The late Leon Rankin, a 1960s Dunwoody College graduate, was one of Minnesota's first black master electricians and contractors.

A soft-spoken community and civil rights leader, Rankin went on to earn a graduate degree from St. Mary's University and became a counselor and administrator at Dunwoody, the private trade college located near Loring Park.

Rankin, who died in 2015, would be pleased with the progress of Michael Simmons, a two-year Dunwoody graduate who does work in transmission design and engineering with Xcel Energy.

Hundreds of minority and female Dunwoody graduates like Simmons have gone on to good technical careers since Rankin and retired Dunwoody President Warren Phillips launched a career program in 1988 that sought to diversify the mostly white male ranks of Dunwoody students.

It's slowly working at Dunwoody and in the Twin Cities, where minority hiring in construction, technology and health care since 2010, albeit still not representative of their proportional population, is growing faster than the overall job market.

"I work on transmission lines," said Simmons, 27, who works for placement-firm Entegee that subcontracts some technical work for Xcel. "I create subassemblies for the hardware that holds up the conductors.

"I have an associate degree, and I've gone back to Dunwoody to get a four-year degree in industrial engineering. I can advance further with a four-year degree. I will be able to manage employees and help our company produce reliable products and reduce waste."

Simmons is a Washburn High School graduate who grew interested in engineering through Dunwoody's Youth Career Awareness Program (YCAP), a program that Rankin designed that is credited with bringing more than 2,000 "underrepresented" high school students to Dunwoody for six-week paid internships to explore technical education and career opportunities.

More than 1,300 of those students have gone on to earn degrees at Dunwoody or elsewhere.

And graduates of YCAP who attend century-old Dunwoody typically receive scholarships valued at $20,000-plus.

In a 1993 Star Tribune interview, Rankin, who at the time was the admissions and minority affairs director at Dunwoody, expressed optimism in the program because it recruited sophomores and juniors in high school who showed an interest in technical careers.

The program helped connect the importance of "high school academics" with myriad career possibilities at Dunwoody, including computers, automotive, robotics and engineering.

"We think it's working well," Rankin said in 1993.

Two thirds of this summer's YCAP interns are students of color. In all, 2,000 high school students have gone through YCAP since 1988.

Meanwhile, Dunwoody's nearly all-white, male student population has evolved to become 19 percent minorities and 14 percent women, said Peggy Quam, the Dunwoody administrator who oversees the program.

"Leon was a very humble man and a great thinker," recalled Dunwoody's Bill Jordan, a colleague for many years and who once ran the school's HVAC program and now manages its facilities. "Highly intelligent. He's looking down at [Dunwoody] right now. And he's happy. We both believed that Dunwoody could do this for this community."
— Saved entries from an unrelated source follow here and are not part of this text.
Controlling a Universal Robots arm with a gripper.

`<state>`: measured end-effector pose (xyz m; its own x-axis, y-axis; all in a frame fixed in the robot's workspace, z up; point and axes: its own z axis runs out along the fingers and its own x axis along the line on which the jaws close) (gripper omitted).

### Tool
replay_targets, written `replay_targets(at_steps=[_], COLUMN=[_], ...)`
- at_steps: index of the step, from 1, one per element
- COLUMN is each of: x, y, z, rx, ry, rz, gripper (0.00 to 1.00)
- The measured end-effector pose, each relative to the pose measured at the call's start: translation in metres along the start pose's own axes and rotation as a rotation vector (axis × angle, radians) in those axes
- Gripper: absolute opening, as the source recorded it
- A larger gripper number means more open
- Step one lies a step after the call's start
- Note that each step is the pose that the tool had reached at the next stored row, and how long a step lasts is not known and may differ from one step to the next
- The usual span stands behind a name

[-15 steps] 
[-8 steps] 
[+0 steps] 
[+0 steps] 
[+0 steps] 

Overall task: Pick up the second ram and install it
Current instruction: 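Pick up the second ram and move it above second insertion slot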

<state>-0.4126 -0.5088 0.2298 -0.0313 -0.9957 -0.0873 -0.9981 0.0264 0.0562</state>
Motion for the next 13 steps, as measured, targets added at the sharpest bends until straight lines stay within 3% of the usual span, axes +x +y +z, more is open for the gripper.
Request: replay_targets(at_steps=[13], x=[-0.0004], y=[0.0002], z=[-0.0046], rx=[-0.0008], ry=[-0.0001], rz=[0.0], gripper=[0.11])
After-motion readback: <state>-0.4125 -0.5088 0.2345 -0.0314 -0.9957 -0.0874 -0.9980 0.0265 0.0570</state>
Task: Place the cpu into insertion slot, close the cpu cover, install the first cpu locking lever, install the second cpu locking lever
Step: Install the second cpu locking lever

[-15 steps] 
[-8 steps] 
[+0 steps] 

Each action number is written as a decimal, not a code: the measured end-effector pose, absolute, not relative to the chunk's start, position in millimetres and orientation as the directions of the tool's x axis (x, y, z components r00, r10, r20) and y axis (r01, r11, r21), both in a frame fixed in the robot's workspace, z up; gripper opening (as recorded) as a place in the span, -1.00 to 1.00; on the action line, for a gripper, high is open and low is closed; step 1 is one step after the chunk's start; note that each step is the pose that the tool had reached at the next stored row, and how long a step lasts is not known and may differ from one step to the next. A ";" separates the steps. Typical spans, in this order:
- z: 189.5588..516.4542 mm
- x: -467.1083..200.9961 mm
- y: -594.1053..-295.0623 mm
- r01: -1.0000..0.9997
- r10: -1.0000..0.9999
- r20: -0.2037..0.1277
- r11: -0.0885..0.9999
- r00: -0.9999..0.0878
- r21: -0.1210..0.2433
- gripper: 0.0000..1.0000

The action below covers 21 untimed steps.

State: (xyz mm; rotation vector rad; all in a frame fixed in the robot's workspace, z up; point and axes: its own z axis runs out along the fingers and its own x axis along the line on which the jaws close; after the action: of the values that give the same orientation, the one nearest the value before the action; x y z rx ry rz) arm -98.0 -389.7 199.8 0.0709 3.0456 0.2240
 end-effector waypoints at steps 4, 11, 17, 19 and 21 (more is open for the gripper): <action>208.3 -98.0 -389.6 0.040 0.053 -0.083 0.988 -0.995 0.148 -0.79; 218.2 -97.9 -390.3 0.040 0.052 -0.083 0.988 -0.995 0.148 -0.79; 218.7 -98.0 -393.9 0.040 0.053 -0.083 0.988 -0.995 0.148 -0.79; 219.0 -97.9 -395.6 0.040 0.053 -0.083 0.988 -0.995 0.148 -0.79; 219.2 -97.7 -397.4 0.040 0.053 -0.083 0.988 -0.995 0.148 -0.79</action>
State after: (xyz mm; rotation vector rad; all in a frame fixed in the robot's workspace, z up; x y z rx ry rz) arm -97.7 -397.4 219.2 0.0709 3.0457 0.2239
The success of the program also good for the Twin Cities economy, which hungers for more skilled workers.

As the Twin Cities population grows more diverse, there is challenge and opportunity to train even more minority students for family-supporting, good-paying jobs that once were largely unavailable to minorities and women.

Simmons recalled that he had an interest at Washburn High in aviation, another in-demand field.

That broadened when his mom sent him to YCAP before his junior year.

It was an interesting internship that exposed him to careers, company visits and helped him connect why it made sense to do well in math, science and other classes.

Jisell Jude, a 2012 Dunwoody graduate, works as a computer-aided designer for Uponor, the fast-growing plumbing systems manufacturer that employs hundreds at its expanding North American base in Apple Valley.

"I went through the YCAP program in high school," said the Maple Grove High School graduate.

"I graduated with an associate degree in architectural drafting, in 2010, from Dunwoody, and then a bachelors in applied management in 2012," Jude said. "I was a minority in that program. It was about 90 percent white guys. And I got a scholarship. It was hard, but it was worth it."